Dans un arrêt du 13 juin 2012, la chambre d’instruction de la cour d’appel de Dijon a prononcé la nullité de la plainte déposée par la commune. Les juges du fond ont basé leur raisonnement sur l’article 48-1 de la loi du 29 juillet 1881. Le conseil municipal a préalablement délibéré  avant d’engager les poursuites, mais cette délibération ne respectait pas les obligations légales de l’article 48-1 de la loi du 29 juillet 1881. La cour d’appel a ainsi relevé que la délibération n’indiquait pas précisément le document incriminé et ne permettait pas de déterminer s’il s’agissait d’une plainte pour diffamation envers un citoyen chargé d’un mandat public ou envers un corps constitué.

La commune se pourvoit en cassation. Dans son pourvoi, la commune fait prévaloir l’absence de formalisme lié à l’autorisation délivrée par l’assemblée générale d’un corps constitué pour pouvoir agir en diffamation. La commune soutient également que la délibération prise était suffisamment précise. La délibération faisait en effet état des propos calomnieux imputables à Mme Z., du caractère diffamatoire de ces propos, de l’intention du conseil municipal de porter plainte, et de l’autorisation du maire à ester en justice contre Mme Z.

Dans un arrêt du 25 juin 2013, la Cour de cassation rejette le pourvoi de la commune. La chambre criminelle précise que la délibération préalable prévue à l’article 48-1 de la loi de 1881 en cas de diffamation envers un corps constitué doit indiquer les faits qu’elle entend dénoncer et mentionner la nature des poursuites qu’elle requiert. Ces éléments doivent être relatés avec une précision suffisante, sans que les éventuelles insuffisances puissent être réparées par le réquisitoire introductif. La chambre criminelle suit donc le raisonnement des juges du fond : la délibération du conseil municipal ne répond pas aux exigences légales de l’article 48-1 de la loi du 29 juillet 1881.

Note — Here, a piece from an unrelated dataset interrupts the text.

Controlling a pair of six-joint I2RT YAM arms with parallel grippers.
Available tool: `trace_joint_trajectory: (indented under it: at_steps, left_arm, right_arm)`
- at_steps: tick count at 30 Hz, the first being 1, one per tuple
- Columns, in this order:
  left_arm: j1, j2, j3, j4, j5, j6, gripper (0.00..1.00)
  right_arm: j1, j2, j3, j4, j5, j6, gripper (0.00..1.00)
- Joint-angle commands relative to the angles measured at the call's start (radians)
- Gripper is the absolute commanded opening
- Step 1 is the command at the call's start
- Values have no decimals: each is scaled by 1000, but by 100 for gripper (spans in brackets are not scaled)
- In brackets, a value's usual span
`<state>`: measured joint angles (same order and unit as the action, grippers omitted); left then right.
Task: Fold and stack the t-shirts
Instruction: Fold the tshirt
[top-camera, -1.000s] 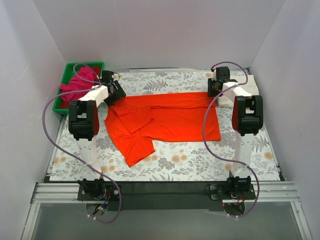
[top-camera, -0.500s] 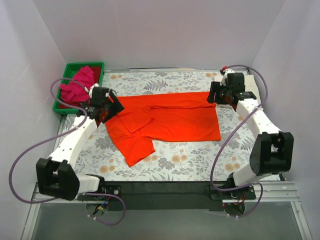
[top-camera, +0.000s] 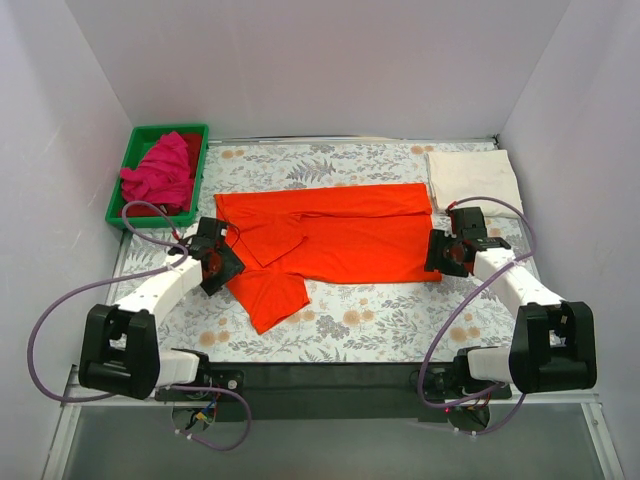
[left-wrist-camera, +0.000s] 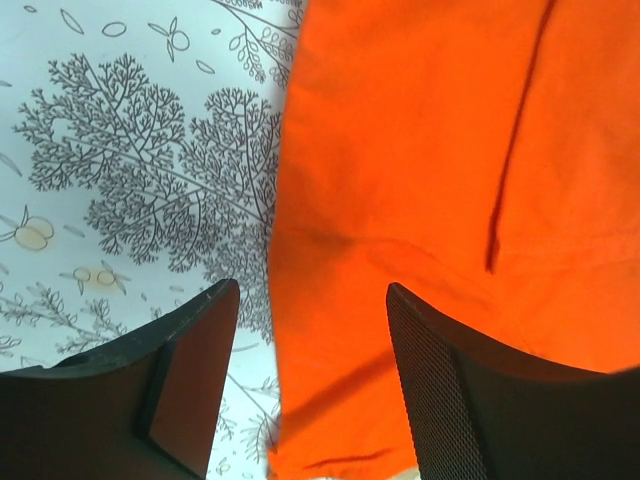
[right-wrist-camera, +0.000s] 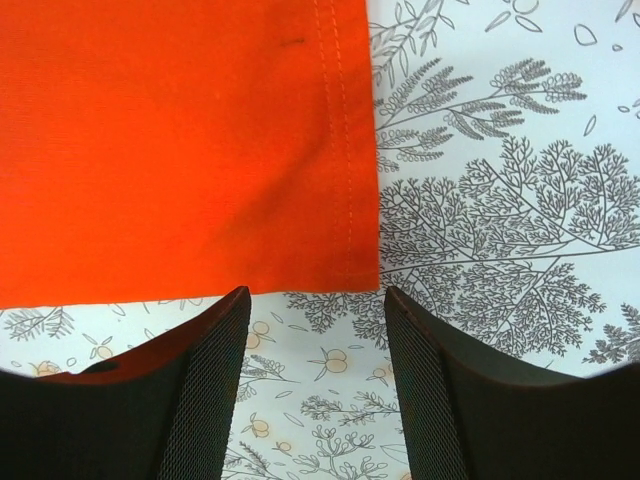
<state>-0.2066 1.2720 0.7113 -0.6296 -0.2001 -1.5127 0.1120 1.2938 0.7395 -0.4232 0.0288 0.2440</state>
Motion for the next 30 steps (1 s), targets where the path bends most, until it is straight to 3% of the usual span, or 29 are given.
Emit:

En ce qui concerne la plainte pour diffamation contre des particuliers, la cour d’appel a fait une exacte application de la loi, pour la Cour de cassation. L’arrêt retient que cette plainte est concomitante à une autre plainte incriminant les mêmes faits sous des qualifications à la fois de diffamation publique envers un particulier et de diffamation publique envers un citoyen chargé d’un mandat public. Pour la Cour de cassation, il existe donc une incertitude qui ne permet pas aux personnes mises en cause de connaître avec précision la qualification des faits qui leur sont imputés, ce qui justifie le rejet du pourvoi.